“I speak from more experience than is good for me. And if you really want to feel guilt, try taking your own life. It’s like you’re spitting all over their graves.”
“Why is that?” asked Decker, looking at her intently.
“Because you’re trying to take something away from yourself that was taken away from them without their consent.”
“I’ve never heard it described that way before.”
“I never thought of it, either, until it hit me right in the heart.”
Chapter 39
BACK AT HIS HOTEL ROOM Decker sat down on the bed and opened the file Kasimira Roe had provided him on her father.
There was a photo of Kanak Roe included. He looked to be about sixty at the time the picture was taken. His face appeared like it was cast in marble with steel accents. A formidable, perhaps indomitable man. He had come to this country with nothing and built an impressive business. To do that you had to be tough and resilient and maybe ruthless, too.
He learned about the man’s stint with the Secret Service, his guarding of multiple presidents. And then, instead of pulling his full time with the Service and locking in his pension, Roe had left and come down to Miami to start the protection business that would eventually become Gamma.
From the file Decker learned that the business had grown rapidly, and Gamma had a long list of impressive clients. And Kasimira had taken it to ever higher levels.
He then turned to the day that Roe had vanished. The man had left his boat slip in Key West for what apparently was planned as a day cruise.
The boat had sleeping quarters belowdecks and a small kitchen. Kasimira had told him that her father normally would go out in the early morning and return well before dusk to his home in Key West. But that day he hadn’t come back.
He did wonder why a terminally ill, and presumably weakened, man would head out by himself to go deep-sea fishing. Decker had never done any deep-sea fishing, but he had watched people do it on TV. It took a helluva lot of strength and stamina to fight some of the big fish and land them. And to do so by yourself was difficult enough even if you were young and healthy.
But maybe, as his daughter had suggested, he just wanted to take the boat out one last time.
He hadn’t been clear on why Kasimira would allow her father to do that, but in a note in the file she had explained that she only found out about her father’s plans the next day, when he didn’t return to the slip. As she had mentioned during their meeting, apparently the only person who knew what he was planning was an old fishing buddy of Kanak’s, who had not been there that day, and thus didn’t know his friend had failed to return.
There was no information on exactly what terminal illness Kanak had, but Decker wasn’t sure it mattered. The man had been given a death sentence, regardless of the cause.
He briefly imagined Roe setting off in his boat and heading out into the open ocean knowing he only had a few months left.
Will I come to that point, sooner than I want to? And what will I think about when the days grow short?
Decker believed he would think about his wife and daughter.
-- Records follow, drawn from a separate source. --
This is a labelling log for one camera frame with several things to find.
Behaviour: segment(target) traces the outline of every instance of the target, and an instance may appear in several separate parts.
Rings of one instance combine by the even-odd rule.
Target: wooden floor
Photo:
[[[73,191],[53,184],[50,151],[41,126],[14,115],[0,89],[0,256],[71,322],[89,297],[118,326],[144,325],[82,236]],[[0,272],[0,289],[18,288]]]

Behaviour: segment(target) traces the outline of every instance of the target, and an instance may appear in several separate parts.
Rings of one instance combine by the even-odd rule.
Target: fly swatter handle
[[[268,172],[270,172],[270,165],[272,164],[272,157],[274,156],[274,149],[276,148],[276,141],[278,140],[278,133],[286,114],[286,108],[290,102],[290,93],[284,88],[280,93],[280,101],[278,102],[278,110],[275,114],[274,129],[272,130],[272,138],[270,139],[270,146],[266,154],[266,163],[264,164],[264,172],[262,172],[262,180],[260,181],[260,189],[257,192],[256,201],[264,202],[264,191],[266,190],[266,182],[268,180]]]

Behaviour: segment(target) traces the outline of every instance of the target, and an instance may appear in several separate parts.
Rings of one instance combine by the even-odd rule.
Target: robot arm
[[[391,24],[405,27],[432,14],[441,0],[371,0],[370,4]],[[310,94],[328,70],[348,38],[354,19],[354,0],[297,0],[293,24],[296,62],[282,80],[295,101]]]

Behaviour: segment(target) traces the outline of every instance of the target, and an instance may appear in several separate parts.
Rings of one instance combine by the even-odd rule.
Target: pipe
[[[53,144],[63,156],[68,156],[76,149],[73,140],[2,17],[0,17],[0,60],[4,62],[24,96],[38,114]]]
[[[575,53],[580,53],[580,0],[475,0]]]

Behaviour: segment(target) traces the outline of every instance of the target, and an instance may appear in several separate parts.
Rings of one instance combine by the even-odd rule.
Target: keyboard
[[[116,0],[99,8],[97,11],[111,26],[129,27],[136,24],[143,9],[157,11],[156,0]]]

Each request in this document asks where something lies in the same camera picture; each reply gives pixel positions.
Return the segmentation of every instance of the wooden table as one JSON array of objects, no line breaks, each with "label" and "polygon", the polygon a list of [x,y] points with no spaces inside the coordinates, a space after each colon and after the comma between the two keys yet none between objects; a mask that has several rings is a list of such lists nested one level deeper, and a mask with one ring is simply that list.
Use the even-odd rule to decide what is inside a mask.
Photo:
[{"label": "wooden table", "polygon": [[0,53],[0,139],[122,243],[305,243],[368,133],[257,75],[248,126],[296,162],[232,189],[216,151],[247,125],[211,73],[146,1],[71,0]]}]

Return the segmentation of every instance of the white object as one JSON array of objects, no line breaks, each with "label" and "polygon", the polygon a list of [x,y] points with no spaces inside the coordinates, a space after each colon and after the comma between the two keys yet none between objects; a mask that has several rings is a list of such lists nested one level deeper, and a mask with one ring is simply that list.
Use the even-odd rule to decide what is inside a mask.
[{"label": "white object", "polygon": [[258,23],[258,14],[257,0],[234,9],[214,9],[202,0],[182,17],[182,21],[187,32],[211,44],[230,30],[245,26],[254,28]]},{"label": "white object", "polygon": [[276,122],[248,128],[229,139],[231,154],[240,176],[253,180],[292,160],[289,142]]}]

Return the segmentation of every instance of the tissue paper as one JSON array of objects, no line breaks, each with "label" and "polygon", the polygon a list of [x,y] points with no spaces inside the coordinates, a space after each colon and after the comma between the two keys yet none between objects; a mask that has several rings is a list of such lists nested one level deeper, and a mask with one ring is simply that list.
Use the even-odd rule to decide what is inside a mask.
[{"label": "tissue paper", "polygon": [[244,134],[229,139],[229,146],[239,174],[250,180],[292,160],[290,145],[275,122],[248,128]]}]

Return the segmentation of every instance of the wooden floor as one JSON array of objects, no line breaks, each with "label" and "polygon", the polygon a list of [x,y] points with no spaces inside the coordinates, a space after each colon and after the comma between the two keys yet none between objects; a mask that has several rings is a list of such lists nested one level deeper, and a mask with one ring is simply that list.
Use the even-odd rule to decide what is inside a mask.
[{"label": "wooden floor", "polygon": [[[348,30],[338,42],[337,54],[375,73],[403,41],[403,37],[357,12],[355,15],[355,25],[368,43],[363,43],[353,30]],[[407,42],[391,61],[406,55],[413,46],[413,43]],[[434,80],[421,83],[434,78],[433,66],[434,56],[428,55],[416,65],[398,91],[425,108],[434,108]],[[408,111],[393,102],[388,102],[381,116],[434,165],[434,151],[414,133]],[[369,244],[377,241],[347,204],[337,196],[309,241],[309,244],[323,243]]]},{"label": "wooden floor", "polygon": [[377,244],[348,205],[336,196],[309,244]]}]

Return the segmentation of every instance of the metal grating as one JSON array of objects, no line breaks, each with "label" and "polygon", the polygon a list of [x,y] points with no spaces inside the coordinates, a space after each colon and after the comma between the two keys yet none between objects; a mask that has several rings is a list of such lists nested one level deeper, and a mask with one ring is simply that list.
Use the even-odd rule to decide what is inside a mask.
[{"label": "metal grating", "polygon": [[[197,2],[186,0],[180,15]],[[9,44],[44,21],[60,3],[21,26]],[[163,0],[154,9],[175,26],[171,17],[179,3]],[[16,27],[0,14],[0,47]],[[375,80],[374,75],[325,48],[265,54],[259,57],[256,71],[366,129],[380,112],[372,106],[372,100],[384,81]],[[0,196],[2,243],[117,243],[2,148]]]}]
About possibly seeing them again, if there really was life after death.
But Kasimira seemed to have been very close to her father, thus Decker deemed it unlikely that the man would leave her in the lurch like that. So had someone else prevented him from coming back from that trip?
He closed the file, sat back on his bed, and picked up his phone. He punched in a number that had been in the file. It was Kanak Roe’s friend, the one he had told about taking the trip. His name was Daniel Garcia. The men had become friends, not over business, but over their love of fishing. It was late enough that he didn’t expect anyone to answer.
“Hello?”
“Mr. Garcia?”
“Yes?”
Decker explained who he was and why he was calling.
“Yes, Kasi told me you might be phoning. How can I help you?”
“You can tell me what you know about Kanak Roe heading out that day.”
“If I knew he wasn’t coming back I would never have let him go.”
“I understand that. Do you know what his illness was?”
“Pancreatic cancer. Nasty shit. They almost never catch it until it’s too late. You got about a year to live after a stage-four diagnosis. Kanak had about three months left. He was on all sorts of meds and painkillers.”
“Was he in any shape to take the boat out by himself?”
“I mean, the crap he was on, he could function. Yeah, he was in pain, but if you saw him you wouldn’t know he was dying. Look at the Jeopardy! guy, Alex Trebek. He was working pretty much right up to the end. One tough dude. Same with Kanak.”